Ahora bien, la simple discrepancia del peticionario respecto de la valoración del acervo probatorio realizada por la autoridad judicial accionada, no es suficiente para atribuir la comisión de una vía de hecho, pues, precisamente, la labor en la ponderación de las pruebas que llevan a cabo los jueces, hace parte de la autonomía de que gozan sus determinaciones. 3.
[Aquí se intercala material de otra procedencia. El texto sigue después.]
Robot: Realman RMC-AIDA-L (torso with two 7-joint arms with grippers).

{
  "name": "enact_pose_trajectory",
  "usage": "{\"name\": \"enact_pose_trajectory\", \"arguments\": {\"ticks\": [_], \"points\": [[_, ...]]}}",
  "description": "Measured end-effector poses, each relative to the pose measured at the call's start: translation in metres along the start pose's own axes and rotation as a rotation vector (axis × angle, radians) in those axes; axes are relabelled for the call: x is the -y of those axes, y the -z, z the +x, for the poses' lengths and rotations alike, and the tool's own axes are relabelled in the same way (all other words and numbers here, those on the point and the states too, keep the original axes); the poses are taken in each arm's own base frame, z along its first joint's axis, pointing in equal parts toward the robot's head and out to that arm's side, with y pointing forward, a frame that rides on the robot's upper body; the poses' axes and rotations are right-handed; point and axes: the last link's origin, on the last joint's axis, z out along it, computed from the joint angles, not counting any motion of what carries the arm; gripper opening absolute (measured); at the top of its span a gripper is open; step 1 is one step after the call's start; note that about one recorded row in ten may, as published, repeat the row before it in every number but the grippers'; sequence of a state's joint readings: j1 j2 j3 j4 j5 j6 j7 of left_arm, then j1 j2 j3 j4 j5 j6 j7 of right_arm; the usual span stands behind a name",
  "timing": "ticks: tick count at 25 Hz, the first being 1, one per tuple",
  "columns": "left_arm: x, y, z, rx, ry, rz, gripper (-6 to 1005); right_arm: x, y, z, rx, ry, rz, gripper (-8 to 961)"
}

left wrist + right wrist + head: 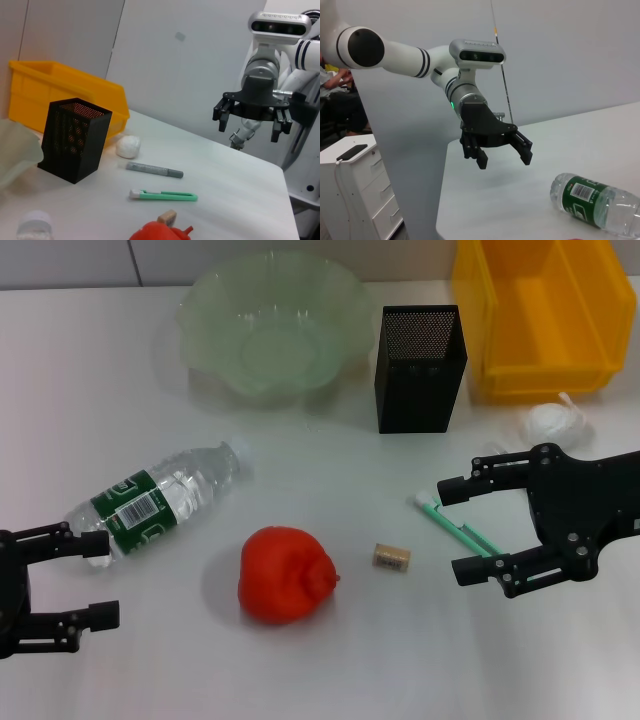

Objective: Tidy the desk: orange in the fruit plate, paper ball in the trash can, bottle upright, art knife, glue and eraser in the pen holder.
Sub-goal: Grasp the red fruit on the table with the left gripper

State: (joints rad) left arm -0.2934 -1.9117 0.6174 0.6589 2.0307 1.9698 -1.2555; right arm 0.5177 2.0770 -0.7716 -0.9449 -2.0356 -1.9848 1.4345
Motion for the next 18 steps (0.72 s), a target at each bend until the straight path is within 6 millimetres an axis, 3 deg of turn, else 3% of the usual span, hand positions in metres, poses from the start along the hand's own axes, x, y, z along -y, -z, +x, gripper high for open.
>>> {"name": "enact_pose_trajectory", "arguments": {"ticks": [18], "points": [[0.0032,0.0038,0.0024,0.012,-0.021,0.009,843,0.0026,0.0005,0.0008,0.000,-0.001,0.024,785]]}}
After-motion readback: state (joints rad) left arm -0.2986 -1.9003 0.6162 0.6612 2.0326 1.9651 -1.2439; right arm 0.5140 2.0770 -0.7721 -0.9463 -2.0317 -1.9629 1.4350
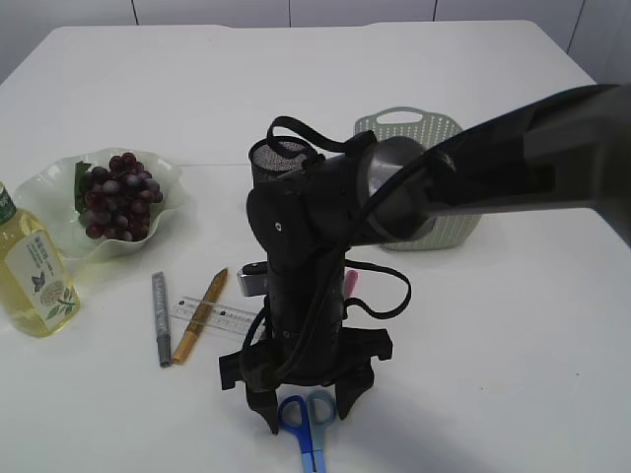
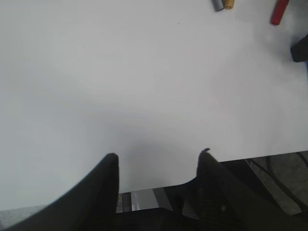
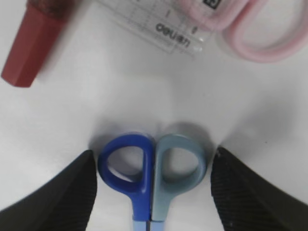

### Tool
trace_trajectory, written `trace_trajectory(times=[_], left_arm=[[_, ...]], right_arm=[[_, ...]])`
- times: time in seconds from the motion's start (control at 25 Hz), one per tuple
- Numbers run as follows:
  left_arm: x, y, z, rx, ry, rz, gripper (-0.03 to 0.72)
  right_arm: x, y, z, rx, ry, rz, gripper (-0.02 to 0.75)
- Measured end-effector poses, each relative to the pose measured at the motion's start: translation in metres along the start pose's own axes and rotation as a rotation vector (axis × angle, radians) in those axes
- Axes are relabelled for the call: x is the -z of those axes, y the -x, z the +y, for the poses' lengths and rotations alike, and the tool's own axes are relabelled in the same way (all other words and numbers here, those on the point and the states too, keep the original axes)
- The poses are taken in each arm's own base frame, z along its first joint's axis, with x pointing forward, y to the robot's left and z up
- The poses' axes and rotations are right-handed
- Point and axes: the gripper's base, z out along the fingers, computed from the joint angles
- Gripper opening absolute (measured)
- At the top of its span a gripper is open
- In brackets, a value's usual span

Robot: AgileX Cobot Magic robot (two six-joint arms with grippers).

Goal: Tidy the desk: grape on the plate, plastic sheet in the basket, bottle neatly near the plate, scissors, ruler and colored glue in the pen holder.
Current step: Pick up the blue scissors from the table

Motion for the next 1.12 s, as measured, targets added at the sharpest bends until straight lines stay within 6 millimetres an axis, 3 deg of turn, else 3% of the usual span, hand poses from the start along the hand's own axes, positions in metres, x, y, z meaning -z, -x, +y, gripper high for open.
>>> trace_trajectory(times=[0.84,1.12], left_arm=[[0.0,0.0,0.0,0.0,0.0,0.0,0.386],[0.0,0.0,0.0,0.0,0.0,0.0,0.386]], right_arm=[[0.0,0.0001,-0.0001,-0.001,-0.001,-0.001,0.54],[0.0,0.0002,-0.0004,0.001,-0.004,-0.002,0.455]])
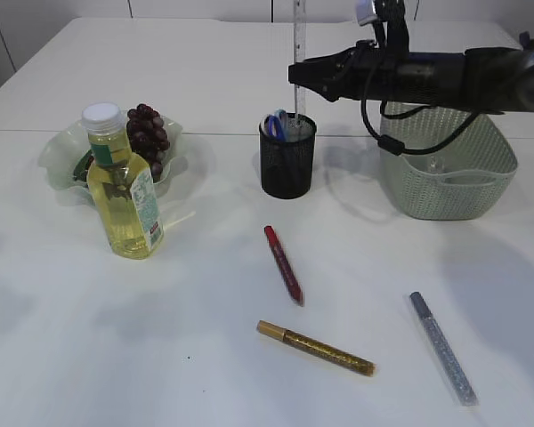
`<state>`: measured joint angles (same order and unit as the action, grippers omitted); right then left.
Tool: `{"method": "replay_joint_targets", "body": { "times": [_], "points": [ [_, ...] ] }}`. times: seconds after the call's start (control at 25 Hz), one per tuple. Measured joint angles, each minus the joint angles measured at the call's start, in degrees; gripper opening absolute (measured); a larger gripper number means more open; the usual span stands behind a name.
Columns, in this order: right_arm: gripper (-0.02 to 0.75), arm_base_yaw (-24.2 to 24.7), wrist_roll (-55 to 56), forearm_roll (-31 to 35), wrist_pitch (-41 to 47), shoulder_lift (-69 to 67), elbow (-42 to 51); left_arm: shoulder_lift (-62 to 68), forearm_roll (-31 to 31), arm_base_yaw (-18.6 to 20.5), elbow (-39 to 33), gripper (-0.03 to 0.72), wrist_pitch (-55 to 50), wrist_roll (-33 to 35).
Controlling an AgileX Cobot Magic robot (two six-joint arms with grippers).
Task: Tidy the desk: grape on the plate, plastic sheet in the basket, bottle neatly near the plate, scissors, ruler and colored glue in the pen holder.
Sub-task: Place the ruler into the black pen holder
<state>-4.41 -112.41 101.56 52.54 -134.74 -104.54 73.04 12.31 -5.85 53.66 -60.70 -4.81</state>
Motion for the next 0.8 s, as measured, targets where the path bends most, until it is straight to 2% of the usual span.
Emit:
{"method": "replay_joint_targets", "body": {
  "times": [0.48, 0.8],
  "points": [
    [0.290, -0.3, -4.7, 0.0, 0.9, -2.0, -0.1, 0.0, 0.0, 0.0, 0.0, 0.298, 0.0, 0.0],
    [0.370, -0.3, -4.8, 0.0, 1.3, -2.0, -0.1, 0.0, 0.0, 0.0, 0.0, 0.298, 0.0, 0.0]
  ]
}}
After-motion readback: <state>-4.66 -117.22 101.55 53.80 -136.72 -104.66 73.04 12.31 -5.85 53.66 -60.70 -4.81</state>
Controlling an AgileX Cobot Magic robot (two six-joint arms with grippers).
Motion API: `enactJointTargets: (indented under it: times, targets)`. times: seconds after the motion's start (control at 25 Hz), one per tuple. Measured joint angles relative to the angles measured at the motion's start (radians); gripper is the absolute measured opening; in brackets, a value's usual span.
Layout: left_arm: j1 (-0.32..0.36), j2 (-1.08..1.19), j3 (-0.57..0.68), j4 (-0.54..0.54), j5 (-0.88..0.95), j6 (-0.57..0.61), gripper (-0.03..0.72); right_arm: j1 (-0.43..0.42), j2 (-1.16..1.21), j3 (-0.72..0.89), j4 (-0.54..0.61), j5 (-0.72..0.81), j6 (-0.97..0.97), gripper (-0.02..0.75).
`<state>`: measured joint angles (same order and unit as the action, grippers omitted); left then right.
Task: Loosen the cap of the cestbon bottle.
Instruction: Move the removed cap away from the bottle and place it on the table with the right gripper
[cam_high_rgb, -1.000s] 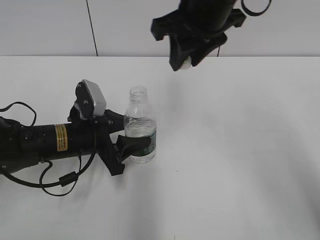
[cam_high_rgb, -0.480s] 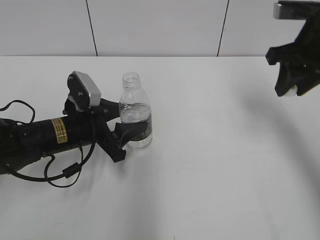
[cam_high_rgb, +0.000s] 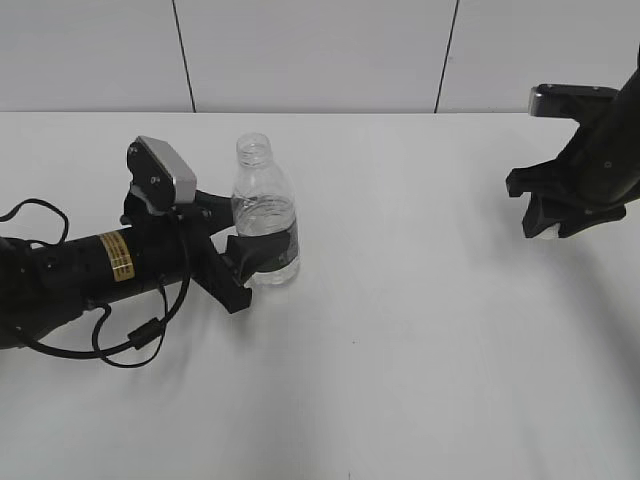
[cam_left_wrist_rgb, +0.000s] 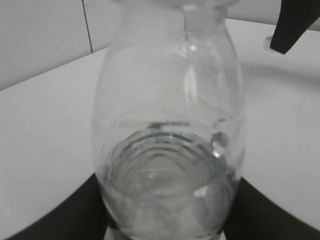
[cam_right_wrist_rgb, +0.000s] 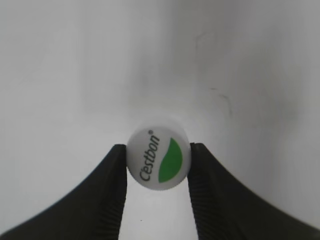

En ese orden de ideas, al juez constitucional le está prohibido inmiscuirse en la valoración hecha por el juez natural respecto de los medios de convicción, en la medida en que “ la acción de tutela no es una tercera instancia ni es un mecanismo paralelo a la jurisdicción ordinaria, ni tiene el alcance de sustituir al juez natural que ha decidido el asunto bajo el amparo del principio de autonomía e independencia que inspira la función pública de administrar justicia, en consecuencia, la simple diferencia de opinión del destinatario de la decisión judicial adversa a sus intereses, es insuficiente para desquiciar la providencia censurada”.
(Sentencia de 10 de diciembre de 2008, Exp. No. 11001-02-03-000-2008-01953-00) 4. Conforme a lo discurrido, se impone revocar el fallo proferido por el Tribunal Superior de Bucaramanga, pues tal como ha quedado analizado, la acción de tutela no puede tener prosperidad porque afectaría la autonomía judicial, como tampoco procede la valoración de la carga probatoria por fuera del contexto propio del proceso, y siendo así, resulta imposible acceder a las peticiones constitucionales.
DECISIÓN En mérito de lo expuesto, la Sala de Casación Civil de la Corte Suprema de Justicia, administrando justicia en nombre de la República y por autoridad de la ley, REVOCA la sentencia de tutela de fecha y procedencia preanotadas. En su lugar, se NIEGA la acción de tutela promovida por José Manuel Sáenz Rivera frente al Juzgado Quinto Civil del Circuito de Bucaramanga, por las motivaciones precedentes.
Comuníquese telegráficamente lo aquí resuelto a las partes y, en oportunidad, remítase el expediente a la Corte Constitucional para la eventual revisión del presente fallo. Notifíquese y Cúmplase. CÉSAR JULIO VALENCIA COPETE JAIME ALBERTO ARRUBLA PAUCAR RUTH MARINA DÍAZ RUEDA PEDRO OCTAVIO MUNAR CADENA WILLIAM NAMÉN VARGAS ARTURO SOLARTE RODRÍGUEZ EDGARDO VILLAMIL PORTILLA 2 E. V. P. Exp.